Держу в руках старенький дешевый блокнотик, вновь и вновь пробегаю глазами неровные строчки, написанные Марией Ивановной Евстигнеевой-Чернышовой.
Я помню, как Жене понравилась мысль – написать о ней, о его матери. Он радовался этому моему намерению так, как радуются чему-то глубоко важному. Хотя мне не привелось даже увидеть ее: я – так странно произнести это слово – уже не застала ее. И этот пожелтевший блокнотик – пожалуй, самое личное из того, что осталось после ее смерти. Казалось бы, что может больше раскрыть внутренний мир человека, как не его собственный дневник. Но это не совсем дневник: он лишен всякого психологизма, всяких свидетельств внутренней жизни человека. Напротив, в нем лишь скупо сообщается о датах приезда и отъезда сына; о том, как долго не было дождей летом такого-то года; о том, когда переименовали Нижний Новгород в Горький; а здесь фамилии известных артистов, имеющих порой лишь то отношение к сыну, что они люди одной с ним профессии; или – нехитрые рецепты от бессонницы, от головной боли и проч.; еще – имена чемпионов очередной Олимпиады; даты смерти близких и далеких, дни рождения внуков и даты отправления посылок им… и лишь одна собственно психологическая запись (и та зачеркнута): «…а Женю ждать долго; может, до него умру».

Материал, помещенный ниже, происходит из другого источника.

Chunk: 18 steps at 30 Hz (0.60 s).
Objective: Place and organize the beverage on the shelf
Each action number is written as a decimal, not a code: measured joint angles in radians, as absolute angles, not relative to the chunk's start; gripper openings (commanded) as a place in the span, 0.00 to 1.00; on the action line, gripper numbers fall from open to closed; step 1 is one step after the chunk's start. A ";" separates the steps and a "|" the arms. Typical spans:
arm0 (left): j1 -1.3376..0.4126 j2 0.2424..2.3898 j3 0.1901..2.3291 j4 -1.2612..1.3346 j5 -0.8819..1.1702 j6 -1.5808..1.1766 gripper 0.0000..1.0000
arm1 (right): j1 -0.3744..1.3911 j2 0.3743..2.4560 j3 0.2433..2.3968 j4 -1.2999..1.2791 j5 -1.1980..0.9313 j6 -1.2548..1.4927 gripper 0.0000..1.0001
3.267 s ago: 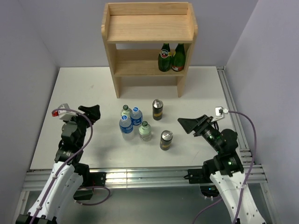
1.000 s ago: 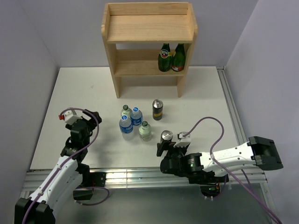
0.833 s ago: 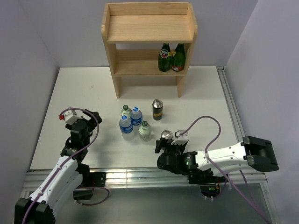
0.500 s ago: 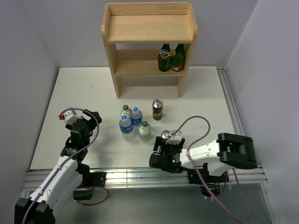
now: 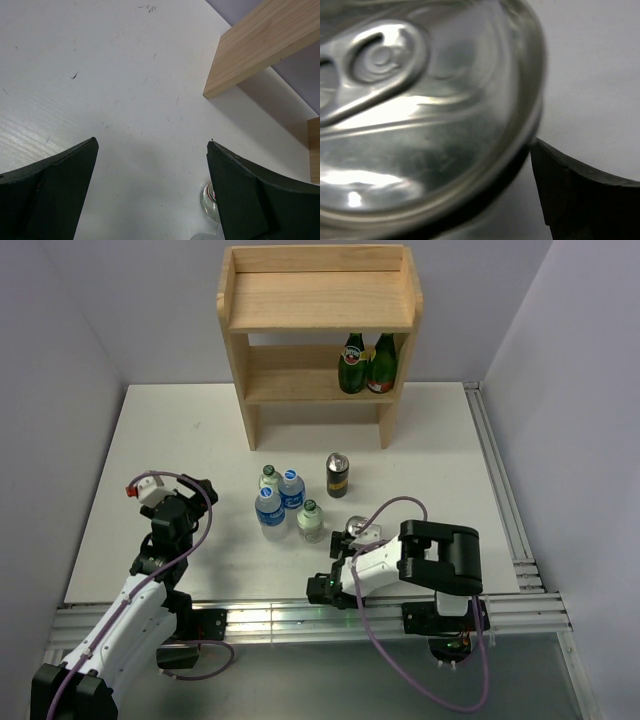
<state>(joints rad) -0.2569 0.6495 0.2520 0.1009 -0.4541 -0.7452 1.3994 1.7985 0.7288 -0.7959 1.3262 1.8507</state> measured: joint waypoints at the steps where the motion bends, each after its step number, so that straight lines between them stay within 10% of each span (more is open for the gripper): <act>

Что же, она дождалась своего единственного – он приехал к ней февральским вечером, и она сказала: «Ну, наконец-то, сынок, наконец-то могу умереть». И на его реплику о том, что поздно и ей пора спать, ответила: «Я еще посижу немного. А ты иди ложись. Я постелила тебе». Он поцеловал мать и ушел спать. Наутро он застал ее в том же положении, она в той же позе сидела в комнате, но жизнь уже покинула ее. Она не могла умереть, не увидевшись с ним…
…Вот, по всей вероятности, последняя фотография матери Евгения Александровича. Удивительное сходство с сыном. Впечатление, будто у них – одно лицо. Странное впечатление. Они и умерли под одним знаком Зодиака, под одной звездой: она в феврале, он в марте.
Ее присутствие в жизни сына было чрезвычайно важным. Между ними существовала глубоко внутренняя, несуетная преемственность. Попытаться определить ее – значит еще раз убедиться в невозможности передать это словами, хотя что-то, очень и очень смутно, проступает под, в общем-то, таким расхожим словом как «скромность», которая в случае столь популярного артиста кажется просто уникальной. Вот лишь один эпизод.
Когда Евгению Александровичу присвоили звание народного артиста СССР и пришли друзья поздравить его, Мария Ивановна отозвала их в сторону и очень просила: «Только не хвалите его, не надо; он этого не любит». Вероятно, ей казалось, что всякого рода похвала, пусть и справедливая, – это что-то излишнее, ненужное, что человека просто не подобает хвалить, это как-то умаляет его достоинство. Быть может, этим объясняется то, что в жизни Евгений Александрович был скорее молчуном, человеком, не склонным никоим образом судить людей. Он предоставлял им быть такими, каковы они есть, и если что-то в человеке вызывало протест, он просто отстранялся, отходил в сторону…
Отношения между ними, матерью и сыном, были тихим, тайным обожанием. Евгений Александрович был смыслом жизни для этой простой женщины, при том что окружение, ритм, самый способ существования одного из них так мало походил на жизнь другого. Действительно, с одной стороны – известный артист, и с другой – простая женщина, всю жизнь проработавшая на заводе «Красная Этна» в Горьком. С одной стороны – человек, без которого невозможно представить более или менее полно нашу культуру, и с другой – тихое, незаметное, «периферийное» существование. Но внутренний, сокровенный ритм их совпадал. И мне кажется, невозможно понять «тайну» Евгения Евстигнеева, не вспомнив о его матери, о ее «тайне».